[[ The data open ]]
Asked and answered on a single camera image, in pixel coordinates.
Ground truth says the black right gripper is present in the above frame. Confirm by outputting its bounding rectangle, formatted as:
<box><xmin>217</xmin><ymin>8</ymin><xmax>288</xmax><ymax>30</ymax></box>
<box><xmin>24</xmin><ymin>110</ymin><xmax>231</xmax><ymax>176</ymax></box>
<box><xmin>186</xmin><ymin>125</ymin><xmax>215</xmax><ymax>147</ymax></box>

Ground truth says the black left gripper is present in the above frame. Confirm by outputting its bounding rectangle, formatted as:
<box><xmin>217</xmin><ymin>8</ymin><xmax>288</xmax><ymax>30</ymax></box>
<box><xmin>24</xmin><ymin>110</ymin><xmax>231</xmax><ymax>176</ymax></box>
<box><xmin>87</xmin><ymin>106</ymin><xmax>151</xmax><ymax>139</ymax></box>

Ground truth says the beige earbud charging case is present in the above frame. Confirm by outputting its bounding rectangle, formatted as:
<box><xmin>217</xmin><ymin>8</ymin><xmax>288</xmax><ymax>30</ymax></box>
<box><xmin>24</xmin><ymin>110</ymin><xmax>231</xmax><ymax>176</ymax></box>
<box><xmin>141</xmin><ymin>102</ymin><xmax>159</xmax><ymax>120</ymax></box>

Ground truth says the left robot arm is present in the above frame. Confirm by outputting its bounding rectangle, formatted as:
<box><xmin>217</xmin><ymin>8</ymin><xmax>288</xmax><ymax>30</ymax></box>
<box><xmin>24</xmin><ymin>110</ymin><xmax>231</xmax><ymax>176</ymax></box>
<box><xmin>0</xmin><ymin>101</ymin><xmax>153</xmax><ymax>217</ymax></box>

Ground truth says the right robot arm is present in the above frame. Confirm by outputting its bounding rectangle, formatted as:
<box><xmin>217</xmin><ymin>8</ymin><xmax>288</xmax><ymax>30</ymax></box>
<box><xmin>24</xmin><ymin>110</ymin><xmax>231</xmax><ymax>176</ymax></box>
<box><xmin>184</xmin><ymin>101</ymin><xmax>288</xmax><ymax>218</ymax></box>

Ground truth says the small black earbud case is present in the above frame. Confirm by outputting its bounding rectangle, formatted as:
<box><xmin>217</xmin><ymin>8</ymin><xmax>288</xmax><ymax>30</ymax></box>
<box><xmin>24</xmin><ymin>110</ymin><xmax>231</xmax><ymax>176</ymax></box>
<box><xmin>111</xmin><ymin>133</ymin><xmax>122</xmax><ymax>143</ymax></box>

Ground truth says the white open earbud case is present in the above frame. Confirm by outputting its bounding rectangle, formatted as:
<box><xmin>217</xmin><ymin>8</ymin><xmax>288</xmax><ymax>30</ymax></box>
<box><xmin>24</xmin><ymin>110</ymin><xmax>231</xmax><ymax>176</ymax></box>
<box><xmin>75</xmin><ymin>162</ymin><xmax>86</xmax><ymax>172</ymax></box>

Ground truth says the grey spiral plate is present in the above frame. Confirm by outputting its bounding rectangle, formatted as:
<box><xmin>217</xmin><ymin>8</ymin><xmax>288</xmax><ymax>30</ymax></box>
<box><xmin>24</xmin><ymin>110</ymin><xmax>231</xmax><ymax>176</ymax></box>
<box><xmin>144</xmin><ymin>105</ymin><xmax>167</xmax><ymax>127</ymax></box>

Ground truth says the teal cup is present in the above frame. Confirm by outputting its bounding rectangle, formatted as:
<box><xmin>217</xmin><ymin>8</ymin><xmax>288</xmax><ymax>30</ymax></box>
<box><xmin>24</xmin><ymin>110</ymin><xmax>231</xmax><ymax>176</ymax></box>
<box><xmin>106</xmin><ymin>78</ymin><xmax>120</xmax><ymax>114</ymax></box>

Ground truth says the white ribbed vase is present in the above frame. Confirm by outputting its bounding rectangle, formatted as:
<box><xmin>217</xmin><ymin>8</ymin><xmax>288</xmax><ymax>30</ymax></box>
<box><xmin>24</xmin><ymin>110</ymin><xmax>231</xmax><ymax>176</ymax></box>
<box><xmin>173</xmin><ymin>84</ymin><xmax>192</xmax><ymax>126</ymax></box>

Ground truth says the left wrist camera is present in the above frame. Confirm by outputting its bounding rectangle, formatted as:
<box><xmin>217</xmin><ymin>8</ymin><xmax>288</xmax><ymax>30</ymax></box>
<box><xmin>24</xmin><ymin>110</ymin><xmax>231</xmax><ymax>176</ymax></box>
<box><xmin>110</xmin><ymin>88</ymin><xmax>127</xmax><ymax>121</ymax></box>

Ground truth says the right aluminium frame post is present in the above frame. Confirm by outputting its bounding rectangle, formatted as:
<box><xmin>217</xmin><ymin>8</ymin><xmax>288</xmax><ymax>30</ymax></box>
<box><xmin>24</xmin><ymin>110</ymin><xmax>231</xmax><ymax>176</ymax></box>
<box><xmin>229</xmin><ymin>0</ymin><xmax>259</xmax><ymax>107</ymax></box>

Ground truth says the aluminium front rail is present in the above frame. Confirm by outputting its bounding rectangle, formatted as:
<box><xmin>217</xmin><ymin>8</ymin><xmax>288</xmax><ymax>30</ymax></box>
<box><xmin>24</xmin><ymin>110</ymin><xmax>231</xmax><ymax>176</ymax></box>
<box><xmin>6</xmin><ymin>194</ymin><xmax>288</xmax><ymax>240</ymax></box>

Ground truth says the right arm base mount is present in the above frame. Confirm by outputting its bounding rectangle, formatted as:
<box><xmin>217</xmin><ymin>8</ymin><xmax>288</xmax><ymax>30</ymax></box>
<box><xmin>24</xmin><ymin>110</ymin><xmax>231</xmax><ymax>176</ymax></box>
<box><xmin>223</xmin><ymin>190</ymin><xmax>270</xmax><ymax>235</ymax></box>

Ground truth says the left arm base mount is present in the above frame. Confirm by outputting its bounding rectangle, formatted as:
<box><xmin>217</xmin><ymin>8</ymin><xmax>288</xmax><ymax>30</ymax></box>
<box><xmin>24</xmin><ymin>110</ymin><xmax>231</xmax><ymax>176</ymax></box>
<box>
[[ The data closed ]]
Task ->
Would you show every line in the data above that contains the string "black"?

Exercise answer ->
Ground truth says the black right gripper is present in the above frame. Confirm by outputting its bounding rectangle, formatted as:
Ground truth says the black left gripper is present in the above frame. Confirm by outputting its bounding rectangle, formatted as:
Ground truth says the small black earbud case is present in the above frame. Confirm by outputting its bounding rectangle, formatted as:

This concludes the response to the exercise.